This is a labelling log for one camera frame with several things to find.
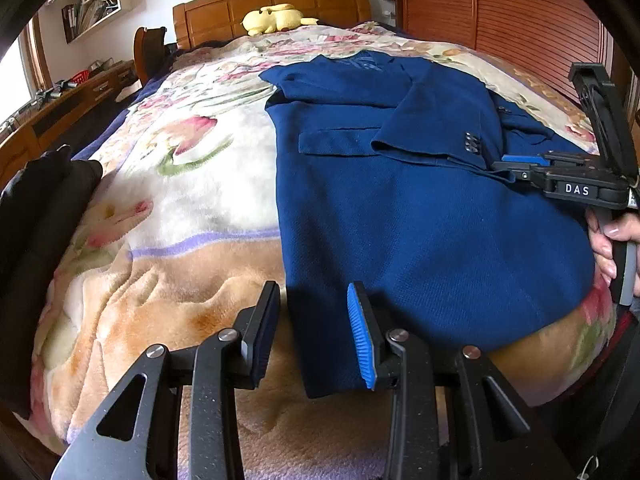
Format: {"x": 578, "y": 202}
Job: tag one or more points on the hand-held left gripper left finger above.
{"x": 260, "y": 332}

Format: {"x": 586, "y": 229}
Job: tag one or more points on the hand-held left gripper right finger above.
{"x": 361, "y": 335}

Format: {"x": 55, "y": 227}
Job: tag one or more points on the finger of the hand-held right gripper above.
{"x": 522, "y": 158}
{"x": 520, "y": 174}

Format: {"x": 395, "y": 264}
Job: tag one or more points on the blue blazer jacket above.
{"x": 400, "y": 220}

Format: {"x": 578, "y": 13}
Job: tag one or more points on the black clothes pile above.
{"x": 35, "y": 240}

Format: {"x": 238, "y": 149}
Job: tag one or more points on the person's right hand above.
{"x": 602, "y": 245}

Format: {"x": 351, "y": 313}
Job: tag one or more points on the floral fleece blanket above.
{"x": 200, "y": 195}

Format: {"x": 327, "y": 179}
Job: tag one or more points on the wooden louvered wardrobe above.
{"x": 500, "y": 5}

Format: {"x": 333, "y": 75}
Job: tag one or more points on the yellow plush toy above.
{"x": 272, "y": 20}

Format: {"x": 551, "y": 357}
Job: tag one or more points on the long wooden desk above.
{"x": 60, "y": 115}

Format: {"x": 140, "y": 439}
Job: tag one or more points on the wooden chair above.
{"x": 149, "y": 50}

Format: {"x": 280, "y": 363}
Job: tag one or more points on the red basket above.
{"x": 78, "y": 78}

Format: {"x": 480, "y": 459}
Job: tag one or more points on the wooden bed headboard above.
{"x": 210, "y": 15}

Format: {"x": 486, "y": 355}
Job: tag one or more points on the wooden framed window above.
{"x": 27, "y": 70}

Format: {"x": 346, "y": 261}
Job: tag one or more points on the white wall shelf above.
{"x": 100, "y": 5}

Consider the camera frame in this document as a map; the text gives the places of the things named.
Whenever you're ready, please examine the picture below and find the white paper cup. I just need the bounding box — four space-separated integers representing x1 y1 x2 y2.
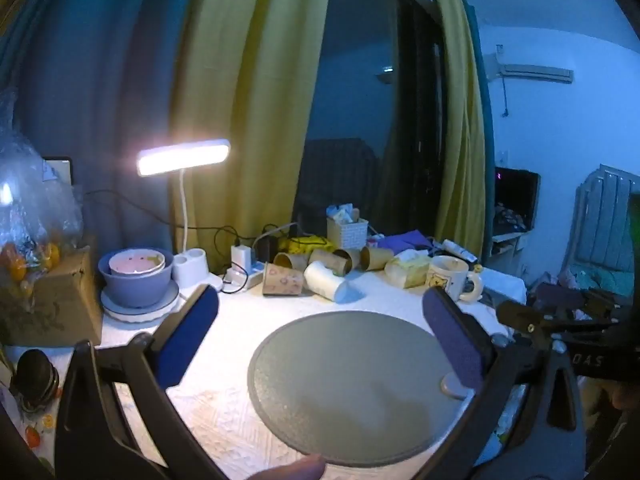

= = = = = = =

## Work task
Leave out the pictures and repeat the remaining data exactly.

## The answer
This is a labelling log for one camera frame with several things to find.
Format: {"x": 578, "y": 202}
Job: tag one or more points on the hand-held left gripper left finger above.
{"x": 260, "y": 332}

Format: {"x": 586, "y": 229}
Job: tag one or more points on the hand-held left gripper right finger above.
{"x": 361, "y": 335}

Format: {"x": 55, "y": 227}
Job: tag one or more points on the finger of the hand-held right gripper above.
{"x": 522, "y": 158}
{"x": 520, "y": 174}

Format: {"x": 395, "y": 264}
Job: tag one or more points on the blue blazer jacket above.
{"x": 400, "y": 220}

Format: {"x": 578, "y": 13}
Job: tag one or more points on the black clothes pile above.
{"x": 35, "y": 240}

Format: {"x": 238, "y": 149}
Job: tag one or more points on the person's right hand above.
{"x": 602, "y": 245}

Format: {"x": 351, "y": 313}
Job: tag one or more points on the floral fleece blanket above.
{"x": 200, "y": 195}

Format: {"x": 327, "y": 179}
Job: tag one or more points on the wooden louvered wardrobe above.
{"x": 500, "y": 5}

Format: {"x": 333, "y": 75}
Job: tag one or more points on the yellow plush toy above.
{"x": 272, "y": 20}

Format: {"x": 551, "y": 357}
Job: tag one or more points on the long wooden desk above.
{"x": 60, "y": 115}

Format: {"x": 140, "y": 439}
Job: tag one or more points on the wooden chair above.
{"x": 149, "y": 50}

Format: {"x": 280, "y": 363}
Job: tag one or more points on the red basket above.
{"x": 78, "y": 78}

Format: {"x": 480, "y": 459}
Job: tag one or more points on the wooden bed headboard above.
{"x": 210, "y": 15}

Format: {"x": 486, "y": 355}
Job: tag one or more points on the wooden framed window above.
{"x": 27, "y": 70}

Format: {"x": 346, "y": 261}
Job: tag one or more points on the white wall shelf above.
{"x": 100, "y": 5}

Consider the camera frame in this document as a map; the text gives the places of the things named.
Whenever you're ready, please examine the picture below and find the white paper cup. I just need the bounding box — four space-separated integers representing x1 y1 x2 y2.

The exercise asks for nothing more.